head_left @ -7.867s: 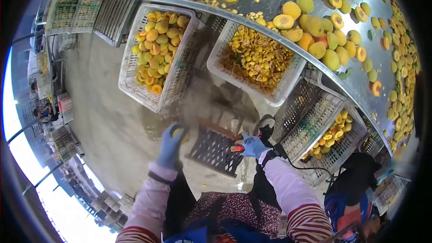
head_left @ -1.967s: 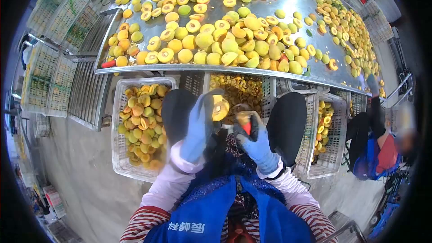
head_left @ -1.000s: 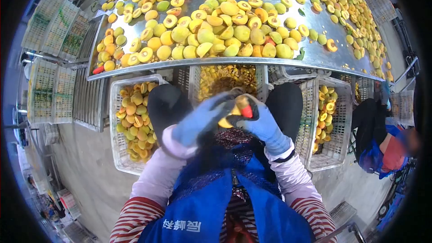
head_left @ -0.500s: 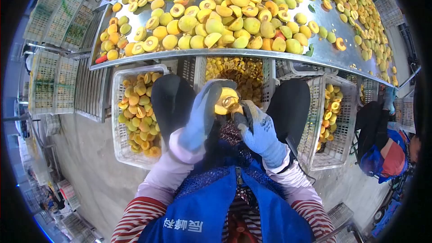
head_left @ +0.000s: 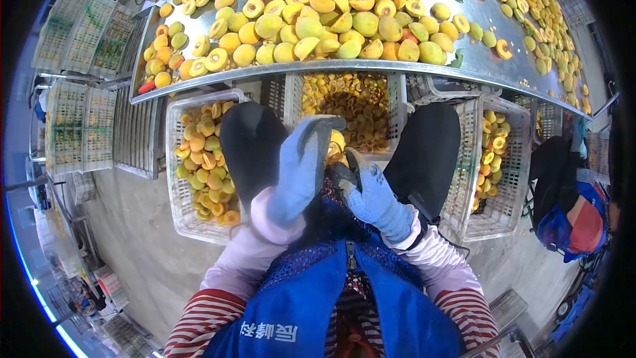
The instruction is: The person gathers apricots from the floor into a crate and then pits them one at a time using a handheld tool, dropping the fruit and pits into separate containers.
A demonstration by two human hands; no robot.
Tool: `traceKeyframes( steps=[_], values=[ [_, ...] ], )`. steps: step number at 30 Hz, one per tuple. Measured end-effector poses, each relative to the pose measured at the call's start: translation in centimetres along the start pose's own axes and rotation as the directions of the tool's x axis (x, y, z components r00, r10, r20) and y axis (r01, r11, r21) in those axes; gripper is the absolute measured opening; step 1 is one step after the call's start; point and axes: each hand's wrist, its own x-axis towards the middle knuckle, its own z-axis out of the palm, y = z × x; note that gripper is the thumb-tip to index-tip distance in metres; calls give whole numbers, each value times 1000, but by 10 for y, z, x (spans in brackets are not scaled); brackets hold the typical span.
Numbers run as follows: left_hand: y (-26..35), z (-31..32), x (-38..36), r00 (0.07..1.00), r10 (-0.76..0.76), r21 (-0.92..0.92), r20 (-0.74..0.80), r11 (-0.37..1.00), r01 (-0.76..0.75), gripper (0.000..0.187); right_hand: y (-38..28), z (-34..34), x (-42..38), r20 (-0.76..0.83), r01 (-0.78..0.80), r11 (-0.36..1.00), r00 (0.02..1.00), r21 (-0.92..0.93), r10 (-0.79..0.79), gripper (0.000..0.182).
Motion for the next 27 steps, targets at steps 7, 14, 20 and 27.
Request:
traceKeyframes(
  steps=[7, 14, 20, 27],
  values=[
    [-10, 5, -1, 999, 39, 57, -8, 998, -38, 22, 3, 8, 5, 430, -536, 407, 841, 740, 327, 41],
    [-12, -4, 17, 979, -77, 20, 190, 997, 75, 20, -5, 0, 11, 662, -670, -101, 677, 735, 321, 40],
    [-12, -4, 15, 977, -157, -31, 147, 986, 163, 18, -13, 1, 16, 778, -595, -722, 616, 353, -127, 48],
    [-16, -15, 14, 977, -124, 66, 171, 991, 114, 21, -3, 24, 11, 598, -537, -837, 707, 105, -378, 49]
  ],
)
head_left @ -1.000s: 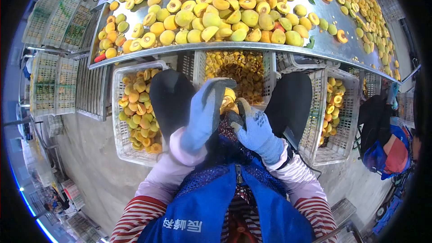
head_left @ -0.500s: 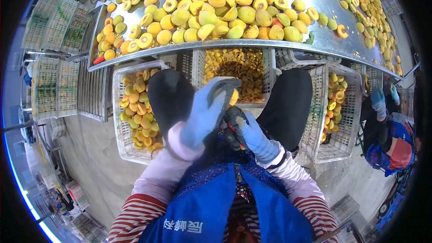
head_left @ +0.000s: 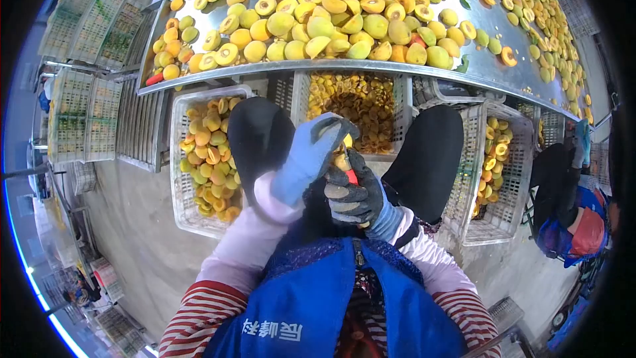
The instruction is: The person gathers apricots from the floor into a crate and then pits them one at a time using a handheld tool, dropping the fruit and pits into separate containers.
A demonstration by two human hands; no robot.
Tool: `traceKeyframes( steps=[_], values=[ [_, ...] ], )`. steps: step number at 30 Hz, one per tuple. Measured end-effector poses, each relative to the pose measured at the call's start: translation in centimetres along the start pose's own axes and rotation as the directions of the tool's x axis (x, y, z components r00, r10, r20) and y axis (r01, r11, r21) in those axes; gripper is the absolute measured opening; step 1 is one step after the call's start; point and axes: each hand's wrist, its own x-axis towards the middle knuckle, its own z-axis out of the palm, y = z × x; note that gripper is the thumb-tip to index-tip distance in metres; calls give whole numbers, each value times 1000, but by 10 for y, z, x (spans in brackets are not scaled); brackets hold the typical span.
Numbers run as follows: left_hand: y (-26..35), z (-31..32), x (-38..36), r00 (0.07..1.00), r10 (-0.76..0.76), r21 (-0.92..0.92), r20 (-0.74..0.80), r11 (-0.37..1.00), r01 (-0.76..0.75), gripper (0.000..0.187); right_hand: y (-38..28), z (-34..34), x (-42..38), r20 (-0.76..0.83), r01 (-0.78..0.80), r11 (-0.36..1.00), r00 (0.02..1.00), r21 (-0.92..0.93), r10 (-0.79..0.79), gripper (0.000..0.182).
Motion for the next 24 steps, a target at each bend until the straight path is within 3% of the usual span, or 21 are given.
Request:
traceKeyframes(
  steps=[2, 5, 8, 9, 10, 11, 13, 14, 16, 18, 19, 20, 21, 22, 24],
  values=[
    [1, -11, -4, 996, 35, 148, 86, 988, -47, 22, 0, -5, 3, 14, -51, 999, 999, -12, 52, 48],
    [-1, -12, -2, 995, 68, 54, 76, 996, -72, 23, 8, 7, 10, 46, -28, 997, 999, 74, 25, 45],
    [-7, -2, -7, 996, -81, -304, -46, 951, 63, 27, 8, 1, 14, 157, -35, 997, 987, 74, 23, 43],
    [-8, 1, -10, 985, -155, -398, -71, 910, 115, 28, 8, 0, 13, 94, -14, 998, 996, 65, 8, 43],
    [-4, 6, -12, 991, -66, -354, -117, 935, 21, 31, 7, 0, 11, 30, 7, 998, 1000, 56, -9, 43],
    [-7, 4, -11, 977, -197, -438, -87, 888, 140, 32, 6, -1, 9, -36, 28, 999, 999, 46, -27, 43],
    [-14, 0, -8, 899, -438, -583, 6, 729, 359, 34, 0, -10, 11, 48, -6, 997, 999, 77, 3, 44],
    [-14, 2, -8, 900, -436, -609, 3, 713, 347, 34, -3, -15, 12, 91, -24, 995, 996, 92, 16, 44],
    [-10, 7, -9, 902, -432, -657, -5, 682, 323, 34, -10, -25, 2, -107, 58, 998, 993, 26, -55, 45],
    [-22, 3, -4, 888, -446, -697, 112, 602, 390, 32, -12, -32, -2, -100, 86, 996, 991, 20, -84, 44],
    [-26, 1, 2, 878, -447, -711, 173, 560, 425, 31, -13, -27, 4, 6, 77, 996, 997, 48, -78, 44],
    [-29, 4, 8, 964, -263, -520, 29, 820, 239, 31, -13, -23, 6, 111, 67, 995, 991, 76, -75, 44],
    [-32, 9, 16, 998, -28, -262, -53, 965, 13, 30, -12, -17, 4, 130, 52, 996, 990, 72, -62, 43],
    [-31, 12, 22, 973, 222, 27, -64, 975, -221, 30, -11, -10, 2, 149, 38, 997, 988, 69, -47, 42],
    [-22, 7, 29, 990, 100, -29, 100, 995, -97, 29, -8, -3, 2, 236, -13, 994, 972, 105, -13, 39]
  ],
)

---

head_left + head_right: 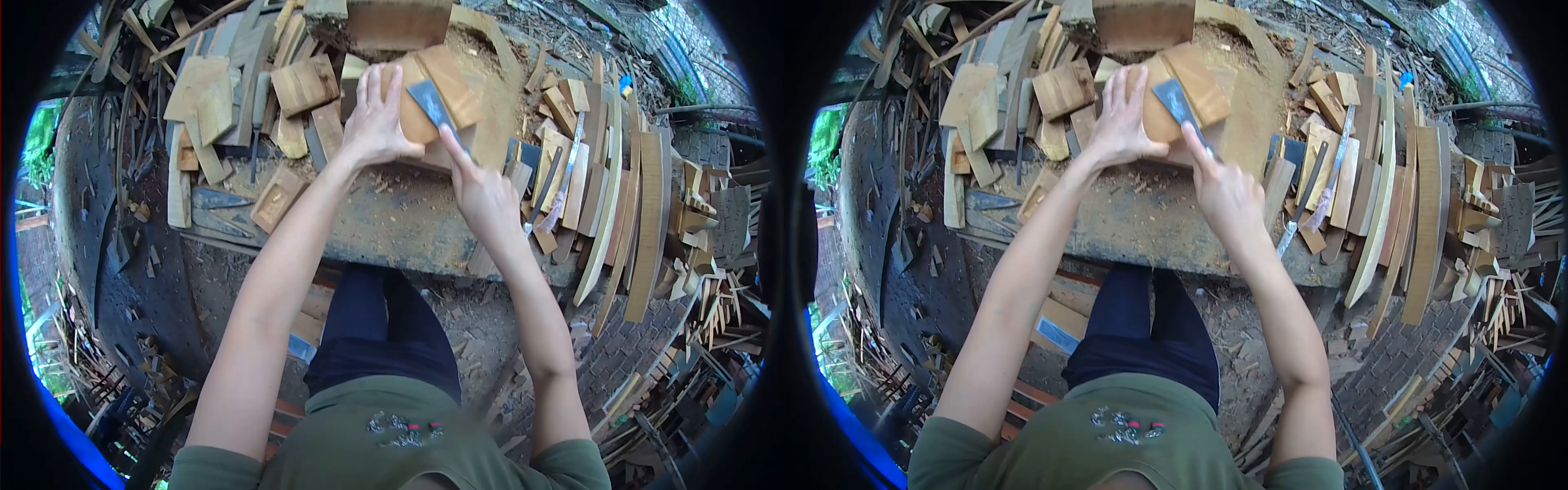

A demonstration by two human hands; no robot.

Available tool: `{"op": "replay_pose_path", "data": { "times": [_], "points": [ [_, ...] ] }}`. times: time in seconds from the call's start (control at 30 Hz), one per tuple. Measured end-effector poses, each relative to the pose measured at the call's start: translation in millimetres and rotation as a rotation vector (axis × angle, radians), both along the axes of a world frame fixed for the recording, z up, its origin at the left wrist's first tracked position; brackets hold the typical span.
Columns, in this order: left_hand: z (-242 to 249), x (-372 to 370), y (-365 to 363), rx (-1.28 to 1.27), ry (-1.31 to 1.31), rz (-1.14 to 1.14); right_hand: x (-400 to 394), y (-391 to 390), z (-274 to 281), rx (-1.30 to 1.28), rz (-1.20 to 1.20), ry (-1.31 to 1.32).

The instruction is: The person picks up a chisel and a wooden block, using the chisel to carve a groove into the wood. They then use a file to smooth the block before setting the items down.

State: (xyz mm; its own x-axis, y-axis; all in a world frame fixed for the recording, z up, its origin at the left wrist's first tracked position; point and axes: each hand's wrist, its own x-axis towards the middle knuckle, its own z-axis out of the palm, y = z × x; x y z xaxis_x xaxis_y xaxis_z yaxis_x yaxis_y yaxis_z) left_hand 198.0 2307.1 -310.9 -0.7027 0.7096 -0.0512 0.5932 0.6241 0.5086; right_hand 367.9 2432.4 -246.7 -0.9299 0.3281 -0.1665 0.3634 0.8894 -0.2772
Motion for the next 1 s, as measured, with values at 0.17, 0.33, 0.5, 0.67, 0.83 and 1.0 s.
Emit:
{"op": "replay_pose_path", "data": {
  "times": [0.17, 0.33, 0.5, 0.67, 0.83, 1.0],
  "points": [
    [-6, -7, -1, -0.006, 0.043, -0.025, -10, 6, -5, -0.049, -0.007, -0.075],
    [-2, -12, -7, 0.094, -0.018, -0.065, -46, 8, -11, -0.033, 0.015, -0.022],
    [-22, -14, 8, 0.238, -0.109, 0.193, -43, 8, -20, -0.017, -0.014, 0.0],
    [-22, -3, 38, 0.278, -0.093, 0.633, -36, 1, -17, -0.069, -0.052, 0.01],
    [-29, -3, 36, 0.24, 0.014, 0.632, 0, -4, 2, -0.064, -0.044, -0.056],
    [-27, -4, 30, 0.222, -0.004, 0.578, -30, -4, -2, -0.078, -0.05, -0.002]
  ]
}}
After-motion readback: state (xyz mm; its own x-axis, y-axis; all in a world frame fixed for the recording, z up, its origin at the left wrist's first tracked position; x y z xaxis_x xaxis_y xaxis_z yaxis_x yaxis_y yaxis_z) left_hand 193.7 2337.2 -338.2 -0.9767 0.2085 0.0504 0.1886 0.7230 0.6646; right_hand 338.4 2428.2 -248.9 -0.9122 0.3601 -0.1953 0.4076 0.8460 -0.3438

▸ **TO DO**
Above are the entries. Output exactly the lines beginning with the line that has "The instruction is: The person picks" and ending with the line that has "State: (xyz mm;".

▸ **ANSWER BOX**
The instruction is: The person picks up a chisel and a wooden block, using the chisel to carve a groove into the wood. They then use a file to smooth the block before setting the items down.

State: (xyz mm; its own x-axis, y-axis; all in a world frame fixed for the recording, z up, its origin at the left wrist's first tracked position; point and axes: each hand's wrist, its own x-axis towards the middle knuckle, its own z-axis out of the palm, y = z × x; x y z xaxis_x xaxis_y xaxis_z yaxis_x yaxis_y yaxis_z) left_hand 198.0 2307.1 -310.9 -0.7027 0.7096 -0.0512 0.5932 0.6241 0.5086; right_hand 367.9 2432.4 -246.7 -0.9299 0.3281 -0.1665 0.3634 0.8894 -0.2772

The reply to this exercise is complete.